Aterricé soltera y entera, pero menos entera que de costumbre, un no-novio me no-esperaba también de Erasmus en otra ciudad. En mi camino se cruzó un guiri de lo más majo, que como se decía por aquellas tierras “me llevó al monte”. Soy muy dada a historias simples, pero me persiguen las complicaciones; así que mientras lidiaba por mantener mi relación sin compromisos con No-novio, él se empeñaba en salvar las distancias con toneladas de llamadas y postales; y mientras me metía en el fuego cruzado de tejos con el Guiri, irrumpía a la vez en un triángulo amoroso.
Resulta que le pisé el Guiri a una buenísima amiga que ya le había echado el ojo sin comerlo ni beberlo (bueno beber, bebí mucho ron).
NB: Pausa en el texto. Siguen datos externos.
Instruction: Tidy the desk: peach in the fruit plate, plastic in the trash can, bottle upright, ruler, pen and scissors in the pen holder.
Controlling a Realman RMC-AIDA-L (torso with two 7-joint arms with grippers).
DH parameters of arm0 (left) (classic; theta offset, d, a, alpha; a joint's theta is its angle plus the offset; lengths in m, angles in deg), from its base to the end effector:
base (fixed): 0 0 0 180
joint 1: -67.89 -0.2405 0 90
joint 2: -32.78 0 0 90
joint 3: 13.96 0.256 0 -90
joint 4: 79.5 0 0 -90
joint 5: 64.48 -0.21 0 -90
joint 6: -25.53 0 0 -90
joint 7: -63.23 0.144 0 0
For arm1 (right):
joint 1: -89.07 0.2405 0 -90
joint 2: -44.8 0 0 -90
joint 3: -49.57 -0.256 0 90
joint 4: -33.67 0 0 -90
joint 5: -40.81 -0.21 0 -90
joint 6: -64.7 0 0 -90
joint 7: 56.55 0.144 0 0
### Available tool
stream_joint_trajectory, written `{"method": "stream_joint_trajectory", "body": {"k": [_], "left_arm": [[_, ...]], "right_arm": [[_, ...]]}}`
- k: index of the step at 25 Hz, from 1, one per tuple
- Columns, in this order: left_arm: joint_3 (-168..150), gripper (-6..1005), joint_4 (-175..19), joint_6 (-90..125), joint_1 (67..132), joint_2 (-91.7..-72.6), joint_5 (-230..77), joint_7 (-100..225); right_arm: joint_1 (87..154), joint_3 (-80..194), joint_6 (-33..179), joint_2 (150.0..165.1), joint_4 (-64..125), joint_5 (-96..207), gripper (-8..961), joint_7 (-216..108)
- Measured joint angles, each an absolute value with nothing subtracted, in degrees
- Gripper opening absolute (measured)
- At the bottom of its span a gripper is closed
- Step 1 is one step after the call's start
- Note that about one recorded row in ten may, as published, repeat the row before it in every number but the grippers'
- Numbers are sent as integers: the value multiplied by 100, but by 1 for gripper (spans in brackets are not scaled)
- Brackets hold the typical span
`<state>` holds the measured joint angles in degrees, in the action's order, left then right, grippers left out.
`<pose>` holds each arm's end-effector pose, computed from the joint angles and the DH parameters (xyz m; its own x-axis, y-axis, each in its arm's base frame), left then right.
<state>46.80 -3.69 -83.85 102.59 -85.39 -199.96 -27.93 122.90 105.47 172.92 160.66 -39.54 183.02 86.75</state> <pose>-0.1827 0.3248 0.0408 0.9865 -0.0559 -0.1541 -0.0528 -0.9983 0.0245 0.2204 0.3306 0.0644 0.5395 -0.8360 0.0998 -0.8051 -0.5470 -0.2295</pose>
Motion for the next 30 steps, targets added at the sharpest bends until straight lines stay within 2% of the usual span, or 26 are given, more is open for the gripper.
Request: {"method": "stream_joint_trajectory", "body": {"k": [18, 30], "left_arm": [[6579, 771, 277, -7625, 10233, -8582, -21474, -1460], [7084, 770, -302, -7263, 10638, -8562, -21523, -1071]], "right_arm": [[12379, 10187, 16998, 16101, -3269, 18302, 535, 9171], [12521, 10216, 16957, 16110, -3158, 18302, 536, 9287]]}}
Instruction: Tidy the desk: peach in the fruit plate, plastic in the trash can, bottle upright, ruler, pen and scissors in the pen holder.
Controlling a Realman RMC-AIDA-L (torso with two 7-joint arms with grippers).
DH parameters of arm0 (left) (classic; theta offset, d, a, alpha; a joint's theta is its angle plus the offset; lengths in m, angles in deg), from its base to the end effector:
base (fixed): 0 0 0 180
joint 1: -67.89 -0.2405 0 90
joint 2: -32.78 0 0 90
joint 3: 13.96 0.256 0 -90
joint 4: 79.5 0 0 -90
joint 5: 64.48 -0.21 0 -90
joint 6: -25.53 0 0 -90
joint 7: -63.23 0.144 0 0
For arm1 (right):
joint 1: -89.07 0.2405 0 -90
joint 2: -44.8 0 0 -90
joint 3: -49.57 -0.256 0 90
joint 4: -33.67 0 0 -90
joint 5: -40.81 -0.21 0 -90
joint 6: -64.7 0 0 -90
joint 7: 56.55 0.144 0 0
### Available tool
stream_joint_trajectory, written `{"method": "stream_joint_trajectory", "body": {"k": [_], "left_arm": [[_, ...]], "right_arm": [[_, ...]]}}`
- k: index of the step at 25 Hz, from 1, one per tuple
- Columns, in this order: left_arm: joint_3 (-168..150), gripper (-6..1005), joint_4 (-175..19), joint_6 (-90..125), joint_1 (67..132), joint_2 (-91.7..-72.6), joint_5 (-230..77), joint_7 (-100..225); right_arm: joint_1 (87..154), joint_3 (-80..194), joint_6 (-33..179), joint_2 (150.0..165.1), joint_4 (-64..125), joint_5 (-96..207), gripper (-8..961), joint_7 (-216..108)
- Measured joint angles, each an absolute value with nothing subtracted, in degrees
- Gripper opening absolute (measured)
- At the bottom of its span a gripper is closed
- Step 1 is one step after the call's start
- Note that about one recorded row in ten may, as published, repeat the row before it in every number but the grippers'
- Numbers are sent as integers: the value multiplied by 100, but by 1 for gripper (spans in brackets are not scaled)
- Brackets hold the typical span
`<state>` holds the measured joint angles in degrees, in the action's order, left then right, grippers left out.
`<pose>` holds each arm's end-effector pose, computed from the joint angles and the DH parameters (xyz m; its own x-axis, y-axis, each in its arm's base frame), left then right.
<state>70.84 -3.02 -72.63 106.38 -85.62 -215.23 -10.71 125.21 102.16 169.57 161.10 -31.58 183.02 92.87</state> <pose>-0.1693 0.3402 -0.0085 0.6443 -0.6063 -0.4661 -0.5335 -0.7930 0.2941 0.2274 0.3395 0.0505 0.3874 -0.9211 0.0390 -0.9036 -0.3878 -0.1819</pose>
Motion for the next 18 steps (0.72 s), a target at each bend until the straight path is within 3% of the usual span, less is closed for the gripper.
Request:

Con el guiri todo acabó bien, amigos ante todo; con la amiga, en apariencia siempre estuvo bien, en el fondo nunca estaré segura (estos europeos que son muy fríos); y con no-novio, se hartó de que no le contestara las postales y me plantó (aunque cuando volvimos a Ítaca retomamos lo que teníamos, en términos de NO-novios, por supuesto).

Algunas fueron con novio y volvieron solteras, otras fueron solteras y regresaron novio, otras fueron solteras y volvieron idem y otras estamos SOMOS solteras.

No es por acojonar al personal, pero algo tiene el Erasmus en contra de las parejas; aunque mi teoría es que la epidemia sólo afecta a parejas que hacen aguas por algún lado.